## [Task]
Copy out all the records, word for word.

======== Task data

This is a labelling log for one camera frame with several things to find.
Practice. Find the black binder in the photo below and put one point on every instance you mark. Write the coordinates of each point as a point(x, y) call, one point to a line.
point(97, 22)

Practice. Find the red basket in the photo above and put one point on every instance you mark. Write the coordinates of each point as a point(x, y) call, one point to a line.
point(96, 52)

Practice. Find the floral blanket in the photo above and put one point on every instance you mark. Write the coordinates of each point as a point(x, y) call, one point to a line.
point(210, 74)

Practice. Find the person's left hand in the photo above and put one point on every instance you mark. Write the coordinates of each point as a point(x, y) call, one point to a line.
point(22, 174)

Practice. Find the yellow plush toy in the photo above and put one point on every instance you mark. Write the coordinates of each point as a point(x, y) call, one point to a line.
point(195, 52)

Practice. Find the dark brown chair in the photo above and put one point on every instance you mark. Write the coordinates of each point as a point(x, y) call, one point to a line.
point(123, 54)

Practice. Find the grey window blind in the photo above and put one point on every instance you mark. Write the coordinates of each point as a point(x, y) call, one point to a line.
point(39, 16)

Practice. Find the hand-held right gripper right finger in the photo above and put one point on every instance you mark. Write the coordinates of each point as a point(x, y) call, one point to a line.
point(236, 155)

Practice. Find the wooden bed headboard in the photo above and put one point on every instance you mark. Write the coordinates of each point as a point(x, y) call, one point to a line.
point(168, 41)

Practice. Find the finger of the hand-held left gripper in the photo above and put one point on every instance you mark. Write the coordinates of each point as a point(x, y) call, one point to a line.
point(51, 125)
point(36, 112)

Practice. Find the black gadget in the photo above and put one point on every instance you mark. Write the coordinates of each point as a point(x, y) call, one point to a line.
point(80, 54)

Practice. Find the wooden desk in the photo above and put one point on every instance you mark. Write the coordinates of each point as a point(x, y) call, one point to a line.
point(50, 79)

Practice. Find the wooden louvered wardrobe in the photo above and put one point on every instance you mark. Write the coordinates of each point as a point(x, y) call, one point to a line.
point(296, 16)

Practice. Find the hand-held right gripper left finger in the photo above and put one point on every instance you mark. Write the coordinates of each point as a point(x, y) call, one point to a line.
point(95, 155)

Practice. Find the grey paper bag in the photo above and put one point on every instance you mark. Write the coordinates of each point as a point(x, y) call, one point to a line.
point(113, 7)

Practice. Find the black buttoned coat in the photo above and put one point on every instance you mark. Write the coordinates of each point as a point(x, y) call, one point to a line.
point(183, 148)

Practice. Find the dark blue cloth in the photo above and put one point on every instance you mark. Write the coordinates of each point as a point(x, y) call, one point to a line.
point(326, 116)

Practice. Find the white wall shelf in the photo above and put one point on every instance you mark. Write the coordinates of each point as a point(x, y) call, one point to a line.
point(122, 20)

================

## [Answer section]
This is a labelling log for one camera frame with several things to find.
Practice. Find the black binder in the photo below and put one point on every instance you mark. Write the coordinates of each point as a point(x, y) call, one point to a line.
point(97, 22)

Practice. Find the red basket in the photo above and put one point on every instance you mark. Write the coordinates of each point as a point(x, y) call, one point to a line.
point(96, 52)

Practice. Find the floral blanket in the photo above and put one point on every instance you mark. Write the coordinates of each point as a point(x, y) call, one point to a line.
point(210, 74)

Practice. Find the person's left hand in the photo above and put one point on every instance you mark. Write the coordinates of each point as a point(x, y) call, one point to a line.
point(22, 174)

Practice. Find the yellow plush toy in the photo above and put one point on every instance you mark. Write the coordinates of each point as a point(x, y) call, one point to a line.
point(195, 52)

Practice. Find the dark brown chair in the photo above and put one point on every instance you mark. Write the coordinates of each point as a point(x, y) call, one point to a line.
point(123, 54)

Practice. Find the grey window blind in the photo above and put one point on every instance you mark. Write the coordinates of each point as a point(x, y) call, one point to a line.
point(39, 16)

Practice. Find the hand-held right gripper right finger in the photo above and put one point on every instance you mark. Write the coordinates of each point as a point(x, y) call, one point to a line.
point(236, 155)

Practice. Find the wooden bed headboard in the photo above and put one point on every instance you mark. Write the coordinates of each point as a point(x, y) call, one point to a line.
point(168, 41)

Practice. Find the finger of the hand-held left gripper in the photo above and put one point on every instance you mark. Write the coordinates of each point as a point(x, y) call, one point to a line.
point(51, 125)
point(36, 112)

Practice. Find the black gadget in the photo above and put one point on every instance you mark. Write the coordinates of each point as a point(x, y) call, one point to a line.
point(80, 54)

Practice. Find the wooden desk in the photo above and put one point on every instance you mark. Write the coordinates of each point as a point(x, y) call, one point to a line.
point(50, 79)

Practice. Find the wooden louvered wardrobe in the photo above and put one point on every instance you mark. Write the coordinates of each point as a point(x, y) call, one point to a line.
point(296, 16)

Practice. Find the hand-held right gripper left finger in the photo above and put one point on every instance you mark. Write the coordinates of each point as a point(x, y) call, one point to a line.
point(95, 155)

Practice. Find the grey paper bag in the photo above and put one point on every instance you mark. Write the coordinates of each point as a point(x, y) call, one point to a line.
point(113, 7)

Practice. Find the black buttoned coat in the photo above and put one point on every instance you mark. Write the coordinates of each point as a point(x, y) call, one point to a line.
point(183, 148)

Practice. Find the dark blue cloth in the photo above and put one point on every instance you mark. Write the coordinates of each point as a point(x, y) call, one point to a line.
point(326, 116)

Practice. Find the white wall shelf in the photo above and put one point on every instance you mark. Write the coordinates of each point as a point(x, y) call, one point to a line.
point(122, 20)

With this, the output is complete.